[PATCH] Revert "drm/amdkfd: Relocate TBA/TMA to opposite side of VM hole"

Wed Jan 3 18:58:22 UTC 2024

On 2024-01-03 10:32, Jay Cornwall wrote:
> On 1/3/2024 09:19, Alex Deucher wrote:
>> + Jay, Felix
>>
>> On Wed, Jan 3, 2024 at 5:16 AM Kaibo Ma <ent3rm4n at gmail.com> wrote:
>>> That commit causes NULL pointer dereferences in dmesgs when
>>> running applications using ROCm, including clinfo, blender,
>>> and PyTorch, since v6.6.1. Revert it to fix blender again.
>>>
>>> This reverts commit 96c211f1f9ef82183493f4ceed4e347b52849149.
>>>
>>> Closes: https://github.com/ROCm/ROCm/issues/2596
>>> Closes: https://gitlab.freedesktop.org/drm/amd/-/issues/2991
>>> Signed-off-by: Kaibo Ma <ent3rm4n at gmail.com>
>>> ---
>>>   drivers/gpu/drm/amd/amdkfd/kfd_flat_memory.c | 26 ++++++++++----------
>>>   1 file changed, 13 insertions(+), 13 deletions(-)
>>>
>>> diff --git a/drivers/gpu/drm/amd/amdkfd/kfd_flat_memory.c b/drivers/gpu/drm/amd/amdkfd/kfd_flat_memory.c
>>> index 62b205dac..6604a3f99 100644
>>> --- a/drivers/gpu/drm/amd/amdkfd/kfd_flat_memory.c
>>> +++ b/drivers/gpu/drm/amd/amdkfd/kfd_flat_memory.c
>>> @@ -330,12 +330,6 @@ static void kfd_init_apertures_vi(struct kfd_process_device *pdd, uint8_t id)
>>>          pdd->gpuvm_limit =
>>>                  pdd->dev->kfd->shared_resources.gpuvm_size - 1;
>>>
>>> -       /* dGPUs: the reserved space for kernel
>>> -        * before SVM
>>> -        */
>>> -       pdd->qpd.cwsr_base = SVM_CWSR_BASE;
>>> -       pdd->qpd.ib_base = SVM_IB_BASE;
>>> -
>>>          pdd->scratch_base = MAKE_SCRATCH_APP_BASE_VI();
>>>          pdd->scratch_limit = MAKE_SCRATCH_APP_LIMIT(pdd->scratch_base);
>>>   }
>>> @@ -345,18 +339,18 @@ static void kfd_init_apertures_v9(struct kfd_process_device *pdd, uint8_t id)
>>>          pdd->lds_base = MAKE_LDS_APP_BASE_V9();
>>>          pdd->lds_limit = MAKE_LDS_APP_LIMIT(pdd->lds_base);
>>>
>>> -       pdd->gpuvm_base = PAGE_SIZE;
>>> +        /* Raven needs SVM to support graphic handle, etc.
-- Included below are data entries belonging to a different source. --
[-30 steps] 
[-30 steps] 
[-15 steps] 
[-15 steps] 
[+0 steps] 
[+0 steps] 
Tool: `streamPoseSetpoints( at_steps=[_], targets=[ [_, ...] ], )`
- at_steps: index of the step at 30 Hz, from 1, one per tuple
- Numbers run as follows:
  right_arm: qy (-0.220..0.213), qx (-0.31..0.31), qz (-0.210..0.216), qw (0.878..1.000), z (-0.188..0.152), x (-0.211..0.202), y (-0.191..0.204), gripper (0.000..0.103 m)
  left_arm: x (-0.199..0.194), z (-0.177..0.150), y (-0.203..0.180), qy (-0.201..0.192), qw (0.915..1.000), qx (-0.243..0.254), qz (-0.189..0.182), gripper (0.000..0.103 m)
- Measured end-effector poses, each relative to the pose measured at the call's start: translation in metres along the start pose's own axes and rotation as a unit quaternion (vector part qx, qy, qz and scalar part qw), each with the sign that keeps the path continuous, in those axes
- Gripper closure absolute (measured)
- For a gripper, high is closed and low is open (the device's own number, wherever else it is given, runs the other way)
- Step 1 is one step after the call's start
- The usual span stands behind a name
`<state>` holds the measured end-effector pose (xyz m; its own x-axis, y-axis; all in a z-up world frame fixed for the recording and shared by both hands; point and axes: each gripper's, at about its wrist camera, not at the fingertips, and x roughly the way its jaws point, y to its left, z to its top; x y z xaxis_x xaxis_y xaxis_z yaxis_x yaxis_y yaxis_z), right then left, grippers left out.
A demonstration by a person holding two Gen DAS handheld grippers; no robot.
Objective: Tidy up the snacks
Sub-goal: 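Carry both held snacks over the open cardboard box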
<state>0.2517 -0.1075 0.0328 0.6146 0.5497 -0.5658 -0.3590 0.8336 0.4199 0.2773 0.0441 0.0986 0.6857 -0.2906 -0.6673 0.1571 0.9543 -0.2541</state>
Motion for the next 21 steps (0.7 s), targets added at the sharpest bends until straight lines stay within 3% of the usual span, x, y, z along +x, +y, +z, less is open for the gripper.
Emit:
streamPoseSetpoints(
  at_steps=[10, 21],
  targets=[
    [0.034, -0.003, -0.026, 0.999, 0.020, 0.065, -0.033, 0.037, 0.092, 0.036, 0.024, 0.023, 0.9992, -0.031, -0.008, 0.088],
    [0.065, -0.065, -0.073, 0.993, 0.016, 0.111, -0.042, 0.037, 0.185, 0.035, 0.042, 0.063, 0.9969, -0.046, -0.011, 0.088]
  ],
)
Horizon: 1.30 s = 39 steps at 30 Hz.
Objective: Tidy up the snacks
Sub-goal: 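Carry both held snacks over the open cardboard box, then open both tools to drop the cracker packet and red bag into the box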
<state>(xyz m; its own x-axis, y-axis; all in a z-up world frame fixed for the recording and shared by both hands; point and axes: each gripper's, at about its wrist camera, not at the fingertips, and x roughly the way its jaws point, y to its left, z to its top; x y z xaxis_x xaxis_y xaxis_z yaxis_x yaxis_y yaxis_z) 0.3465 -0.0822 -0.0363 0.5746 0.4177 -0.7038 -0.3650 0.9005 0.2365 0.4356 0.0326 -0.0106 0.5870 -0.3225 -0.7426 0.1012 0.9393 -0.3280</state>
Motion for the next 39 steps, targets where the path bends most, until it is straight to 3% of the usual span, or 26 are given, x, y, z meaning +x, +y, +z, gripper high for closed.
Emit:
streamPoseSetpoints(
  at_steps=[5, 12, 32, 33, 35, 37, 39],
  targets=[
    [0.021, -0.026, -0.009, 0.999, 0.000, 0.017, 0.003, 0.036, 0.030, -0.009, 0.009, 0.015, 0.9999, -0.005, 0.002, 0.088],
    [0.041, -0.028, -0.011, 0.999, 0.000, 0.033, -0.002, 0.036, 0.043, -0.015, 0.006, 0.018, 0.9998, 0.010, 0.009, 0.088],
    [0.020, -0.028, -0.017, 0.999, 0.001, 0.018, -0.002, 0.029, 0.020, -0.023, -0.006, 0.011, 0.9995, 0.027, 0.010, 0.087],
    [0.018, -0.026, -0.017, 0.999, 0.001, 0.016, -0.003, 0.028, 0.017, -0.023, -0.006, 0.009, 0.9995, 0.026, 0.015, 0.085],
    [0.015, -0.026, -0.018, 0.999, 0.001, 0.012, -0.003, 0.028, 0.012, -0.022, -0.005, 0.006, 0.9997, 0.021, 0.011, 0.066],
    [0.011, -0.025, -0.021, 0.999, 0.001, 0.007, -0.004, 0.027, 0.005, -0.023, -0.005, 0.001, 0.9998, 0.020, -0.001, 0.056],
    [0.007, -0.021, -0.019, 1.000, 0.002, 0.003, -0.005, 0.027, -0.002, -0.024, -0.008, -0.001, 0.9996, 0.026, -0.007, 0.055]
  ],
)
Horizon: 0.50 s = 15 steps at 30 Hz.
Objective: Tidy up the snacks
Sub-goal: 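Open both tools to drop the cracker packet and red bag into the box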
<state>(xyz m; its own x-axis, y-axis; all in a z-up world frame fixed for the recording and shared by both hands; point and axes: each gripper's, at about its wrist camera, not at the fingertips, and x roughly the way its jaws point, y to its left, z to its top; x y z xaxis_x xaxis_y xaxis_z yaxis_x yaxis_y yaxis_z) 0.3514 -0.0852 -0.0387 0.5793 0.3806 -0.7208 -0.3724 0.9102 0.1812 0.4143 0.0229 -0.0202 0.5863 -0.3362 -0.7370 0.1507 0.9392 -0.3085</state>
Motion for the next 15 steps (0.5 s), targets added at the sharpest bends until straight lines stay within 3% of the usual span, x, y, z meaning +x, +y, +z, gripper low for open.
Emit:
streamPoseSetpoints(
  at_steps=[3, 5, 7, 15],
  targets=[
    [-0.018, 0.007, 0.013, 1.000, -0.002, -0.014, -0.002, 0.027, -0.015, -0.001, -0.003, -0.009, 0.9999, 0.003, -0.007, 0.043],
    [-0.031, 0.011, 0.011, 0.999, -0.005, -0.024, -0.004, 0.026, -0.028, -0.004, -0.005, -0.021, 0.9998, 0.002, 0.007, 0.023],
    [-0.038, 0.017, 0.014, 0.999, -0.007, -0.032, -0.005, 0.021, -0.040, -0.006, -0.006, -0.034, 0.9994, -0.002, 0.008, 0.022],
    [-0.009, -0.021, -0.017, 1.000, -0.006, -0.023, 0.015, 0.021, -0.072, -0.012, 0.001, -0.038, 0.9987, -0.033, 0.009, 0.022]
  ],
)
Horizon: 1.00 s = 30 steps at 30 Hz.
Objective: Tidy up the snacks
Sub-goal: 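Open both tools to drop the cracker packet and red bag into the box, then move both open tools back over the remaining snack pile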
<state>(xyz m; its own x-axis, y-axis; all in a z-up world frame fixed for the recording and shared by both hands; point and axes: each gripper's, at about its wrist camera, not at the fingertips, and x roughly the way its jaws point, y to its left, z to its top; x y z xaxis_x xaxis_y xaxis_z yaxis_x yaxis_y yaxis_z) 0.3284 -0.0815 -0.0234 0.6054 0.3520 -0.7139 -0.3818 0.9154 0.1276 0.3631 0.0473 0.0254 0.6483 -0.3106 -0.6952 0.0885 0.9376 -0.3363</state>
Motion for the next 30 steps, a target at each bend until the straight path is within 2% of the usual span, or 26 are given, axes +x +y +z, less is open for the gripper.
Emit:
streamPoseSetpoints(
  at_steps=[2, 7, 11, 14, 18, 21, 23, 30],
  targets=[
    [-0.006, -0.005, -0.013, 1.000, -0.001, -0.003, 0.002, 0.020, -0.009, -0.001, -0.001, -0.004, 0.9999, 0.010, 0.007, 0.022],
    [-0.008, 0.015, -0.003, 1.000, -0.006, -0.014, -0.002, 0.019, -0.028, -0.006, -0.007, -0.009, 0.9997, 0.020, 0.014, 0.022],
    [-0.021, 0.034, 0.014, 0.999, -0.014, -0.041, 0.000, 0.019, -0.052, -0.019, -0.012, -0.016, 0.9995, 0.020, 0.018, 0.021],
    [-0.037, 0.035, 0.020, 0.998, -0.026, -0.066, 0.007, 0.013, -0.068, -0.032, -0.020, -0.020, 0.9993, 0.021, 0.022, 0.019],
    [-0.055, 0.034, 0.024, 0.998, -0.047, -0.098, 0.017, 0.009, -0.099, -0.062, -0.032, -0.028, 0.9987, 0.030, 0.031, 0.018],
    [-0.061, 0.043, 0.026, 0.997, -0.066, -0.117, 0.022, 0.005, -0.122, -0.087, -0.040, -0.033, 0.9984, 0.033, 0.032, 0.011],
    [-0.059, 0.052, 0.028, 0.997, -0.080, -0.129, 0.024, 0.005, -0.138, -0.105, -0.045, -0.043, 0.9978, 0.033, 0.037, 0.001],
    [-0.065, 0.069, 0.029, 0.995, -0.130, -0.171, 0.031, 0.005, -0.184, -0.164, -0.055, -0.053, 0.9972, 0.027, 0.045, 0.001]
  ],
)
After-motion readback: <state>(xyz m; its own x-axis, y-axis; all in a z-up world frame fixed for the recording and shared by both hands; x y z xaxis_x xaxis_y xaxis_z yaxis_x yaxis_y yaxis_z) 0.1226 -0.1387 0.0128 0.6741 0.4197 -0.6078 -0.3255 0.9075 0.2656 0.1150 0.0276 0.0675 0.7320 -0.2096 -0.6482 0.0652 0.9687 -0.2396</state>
Leave the small
>>> +         * reserved space before SVM on Raven as well, even though we don't
>>> +         * have to.
>>> +         * Set gpuvm_base and gpuvm_limit to CANONICAL addresses so that they
>>> +         * are used in Thunk to reserve SVM.
>>> +         */
>>> +        pdd->gpuvm_base = SVM_USER_BASE;
>>>          pdd->gpuvm_limit =
>>>                  pdd->dev->kfd->shared_resources.gpuvm_size - 1;
>>>
>>>          pdd->scratch_base = MAKE_SCRATCH_APP_BASE_V9();
>>>          pdd->scratch_limit = MAKE_SCRATCH_APP_LIMIT(pdd->scratch_base);
>>> -
>>> -       /*
>>> -        * Place TBA/TMA on opposite side of VM hole to prevent
>>> -        * stray faults from triggering SVM on these pages.
>>> -        */
>>> -       pdd->qpd.cwsr_base = pdd->dev->kfd->shared_resources.gpuvm_size;
>>>   }
>>>
>>>   int kfd_init_apertures(struct kfd_process *process)
>>> @@ -413,6 +407,12 @@ int kfd_init_apertures(struct kfd_process *process)
>>>                                          return -EINVAL;
>>>                                  }
>>>                          }
>>> +
>>> +                        /* dGPUs: the reserved space for kernel
>>> +                         * before SVM
>>> +                         */
>>> +                        pdd->qpd.cwsr_base = SVM_CWSR_BASE;
>>> +                        pdd->qpd.ib_base = SVM_IB_BASE;
>>>                  }
>>>
>>>                  dev_dbg(kfd_device, "node id %u\n", id);
>>> --
>>> 2.42.0
>>>
> I saw a segfault issue in Mesa yesterday. Not sure about the others, but I don't know how to make this change while compatibility with older UMDs.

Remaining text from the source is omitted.